Минувший день, самый тяжелый и зловещий, прошел как во сне. Отряд двигался по Жертвеннику невероятно медленно, словно сам воздух сгустился, препятствуя им. Горыня свирепо смотрел из-под нависающих, как скалы, бровей. Накануне он избил дружинника Милена только потому, что тот вовремя не ушел с дороги. Парень со сломанными ребрами лежал в повозке, привязанная к ней же лошадь печально брела вслед.
Поведение Горыни тяготило отряд. Никто не смел перечить княжичу, лишь одна Искра решительно двинулась к фургону, где находилась бутыль с самогоном. Но не успела девушка хоть что-то предпринять, как скользкая от пота ладонь Горыни впечатала ее в дорожную пыль.
— Не смей! — услышала она его гнетущий голос.
Ярость, нараставшая в ней с каждым днем, чуть не выплеснулась наружу. В какой-то момент Искра побежала в лес. Ветки хлестали по залитому слезами лицу.
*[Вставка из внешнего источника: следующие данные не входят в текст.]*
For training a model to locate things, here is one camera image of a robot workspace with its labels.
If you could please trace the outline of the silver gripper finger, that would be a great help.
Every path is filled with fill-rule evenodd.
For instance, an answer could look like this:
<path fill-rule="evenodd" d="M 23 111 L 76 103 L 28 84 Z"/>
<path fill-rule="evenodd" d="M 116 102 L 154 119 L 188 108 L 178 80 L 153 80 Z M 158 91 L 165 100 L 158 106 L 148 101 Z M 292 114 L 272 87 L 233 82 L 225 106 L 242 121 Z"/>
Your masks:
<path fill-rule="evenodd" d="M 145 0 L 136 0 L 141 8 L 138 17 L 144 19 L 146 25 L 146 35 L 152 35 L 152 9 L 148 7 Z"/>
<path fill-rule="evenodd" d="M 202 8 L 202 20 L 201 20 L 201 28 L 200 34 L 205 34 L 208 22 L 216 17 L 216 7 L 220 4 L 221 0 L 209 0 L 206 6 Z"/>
Отряд выехал на широкую просеку. С обеих сторон круто сбегающие вниз склоны заполнил лес; кое-где земля обрушилась, обнажив бурую породу; обломки деревьев, с торчащими во все стороны кривыми корнями, валялись тут же.
Горыня ни с кем не разговаривал, но и не пил. Долго так продолжаться не могло, это понимали все. Княжич, в конце концов, не выдержал — напился, однако вел себя спокойно.
Утром он подошел к Милену, посмотрел на него, похлопал по плечу, ничего не сказав; парень испуганно смотрел на княжича, ожидая неприятностей, и выдохнул, лишь когда Горыня скрылся из глаз. Искра, поняв, что он хочет поговорить и с ней, не скрывая избегала встреч.
День клонился к вечеру. Поскрипывали колеса фургонов, фыркали кони.
Неожиданно отряд наткнулся на обнаженного человека, одиноко стоящего посреди дороги. У незнакомца была шершавая кожа песочного цвета. Глаза — черная бездна.
На вытянутых руках человек держал младенца. Что-то потянуло Искру вперед, она спустилась с лошади и сделала шаг навстречу. Незнакомец положил младенца на землю и отступил. Шагнула еще…
— Не надо, не надо, госпожа… — услышала она.
Рядом шли дружинники. Мечи сверкали на солнце, сапоги шуршали по гравию.
— Остановись!..
Но Искра не остановилась. Она наклонилась и подняла теплое тельце… и сразу же с отвращением выбросила младенца. Он источал запах падали и обжег руки льдом. Ребенок падал медленно, как во сне, и его плоть осыпалась грудой камней. Щебень с глухим стуком раскатился по тракту. На земле остался лишь скелет.
Человек засмеялся. Его жуткий смех громом разнесся по ущелью, превратившись в оглушающий, вибрирующий, рокочущий гул.